The new company’s founders say it offers a new model for cutting costs in drug research and development, a notoriously expensive gamble of a business.

Centessa was formed by Medicxi, a Swiss investment firm where Slaoui was a partner after leaving Glaxo in 2017.

The 10 start-ups bought to form Centessa all have had promising early test results, fight diverse diseases, and are run by teams with special knowledge and abilities, Slaoui said in a statement.

With so many different drugs on the way, the new company offers investors “reduced risk” and the possibility that one or more big hits will enrich them, cutting the “inherent low probability of success associated with drug development,” Slaoui added.

The start-ups include Palladio Biosciences, a firm based in Newtown, Bucks County, that has been developing lixivaptan, a drug to suppress polycystic kidney disease.

Palladio raised $20 million last year from Medicxi and Samsara BioCapital, two of the investors now backing Centessa.
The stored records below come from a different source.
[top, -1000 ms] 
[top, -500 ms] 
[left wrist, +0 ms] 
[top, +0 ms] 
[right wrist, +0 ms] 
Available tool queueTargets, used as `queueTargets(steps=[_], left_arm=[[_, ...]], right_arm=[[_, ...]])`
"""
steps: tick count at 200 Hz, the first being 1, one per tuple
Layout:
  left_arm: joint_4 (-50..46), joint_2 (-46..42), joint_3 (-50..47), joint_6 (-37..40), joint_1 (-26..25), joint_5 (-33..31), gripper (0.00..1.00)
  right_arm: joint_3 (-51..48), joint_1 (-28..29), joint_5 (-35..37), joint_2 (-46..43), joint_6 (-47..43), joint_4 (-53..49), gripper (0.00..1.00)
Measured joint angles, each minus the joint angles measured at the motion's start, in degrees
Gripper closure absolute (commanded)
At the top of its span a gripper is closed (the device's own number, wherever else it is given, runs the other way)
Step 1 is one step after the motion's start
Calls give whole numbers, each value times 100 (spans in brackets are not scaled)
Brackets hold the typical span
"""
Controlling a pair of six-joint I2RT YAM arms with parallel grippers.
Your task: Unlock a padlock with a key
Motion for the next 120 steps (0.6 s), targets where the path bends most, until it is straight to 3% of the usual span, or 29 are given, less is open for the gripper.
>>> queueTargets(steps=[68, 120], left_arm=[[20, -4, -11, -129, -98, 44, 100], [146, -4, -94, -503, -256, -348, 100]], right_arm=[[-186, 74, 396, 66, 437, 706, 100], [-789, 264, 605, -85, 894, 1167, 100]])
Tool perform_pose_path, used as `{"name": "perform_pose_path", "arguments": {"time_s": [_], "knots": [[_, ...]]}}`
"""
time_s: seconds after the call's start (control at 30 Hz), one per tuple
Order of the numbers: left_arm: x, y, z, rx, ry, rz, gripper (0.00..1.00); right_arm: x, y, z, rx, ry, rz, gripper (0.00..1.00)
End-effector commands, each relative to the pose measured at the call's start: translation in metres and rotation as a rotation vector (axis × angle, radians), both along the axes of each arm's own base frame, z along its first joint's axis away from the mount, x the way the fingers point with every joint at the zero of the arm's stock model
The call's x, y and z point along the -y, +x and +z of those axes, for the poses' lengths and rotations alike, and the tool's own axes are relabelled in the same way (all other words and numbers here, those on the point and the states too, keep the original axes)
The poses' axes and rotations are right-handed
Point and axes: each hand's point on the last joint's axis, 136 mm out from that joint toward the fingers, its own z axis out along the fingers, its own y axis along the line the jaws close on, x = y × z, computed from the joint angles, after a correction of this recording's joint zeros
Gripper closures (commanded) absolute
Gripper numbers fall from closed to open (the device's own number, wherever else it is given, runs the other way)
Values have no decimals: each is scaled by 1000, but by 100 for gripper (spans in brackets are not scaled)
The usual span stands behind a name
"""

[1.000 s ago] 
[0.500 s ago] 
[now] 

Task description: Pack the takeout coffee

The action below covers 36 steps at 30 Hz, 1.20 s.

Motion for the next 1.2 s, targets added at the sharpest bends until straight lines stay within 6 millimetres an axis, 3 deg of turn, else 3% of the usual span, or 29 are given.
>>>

Other backers include Philadelphia-based Osage University Founders, plus a unit of Swiss drug giant Roche, owner of Philadelphia’s most successful biotech start-up in recent years, Spark Therapeutics.

Palladio’s chief medical officer is Neil H. Shusterman, a former Penn medical professor and kidney specialist, who was also top medical officer at Malvern-based Endo Pharmaceuticals. The chief executive is Alex Martin, who, along with Slaoui and Shusterman, worked earlier at what is now GlaxoSmithKline.

Other newly acquired Centessa subsidiaries include Massachusetts-based Janpix, which is developing drugs to treat leukemia and lymphoma; Germany-based PearlRiver Bio, which is developing a lung cancer treatment, and PegaOne, whose drug imgatuzumab targets skin cancer; and Canada-based Z Factor, which is building a protein-based liver enzyme-deficiency treatment.

The other five Centessa companies are based in London or nearby cities: ApcinteX, developer of hemophilia treatment SerpinPC; Capella BioScience, which is developing treatments for lung fibrosis and lupus; LockBody, researching ways to stimulate the immune system to fight tumors; Morphogen-IX, engineering human bone protein to treat high blood pressure; and Orexia Therapeutics, which treats narcolepsy and other sleep disorders.

Joining 10 labs under a single financial group “aims to reduce some of the key R&D inefficiencies” that slows work and boosts costs at big drug companies, Francesco De Rubertis, the Medicxi cofounder who chairs the Centessa board, said in a statement. He said Centessa’s managers will oversee researchers at each lab to cut costs and speed development.

So many investors wanted a piece of the deal, the $250 million investment was “oversubscribed,” Medicxi said.

The largest investors joining Medicxi include General Atlantic, a New York private-equity firm; Vida Ventures, Boston; and Janus Henderson Investors, London. Other investors include Boxer Capital of San Diego; Cormorant Asset Management of Boston; and the T. Rowe Price, Wellington, and Franklin Templeton mutual fund groups.

Despite skeptics who doubted vaccines could be ready for market before the end of last year, industry analysts say Warp Speed played a role in speeding the Moderna COVID-19 vaccine to market, and to a lesser extent the Pfizer vaccine.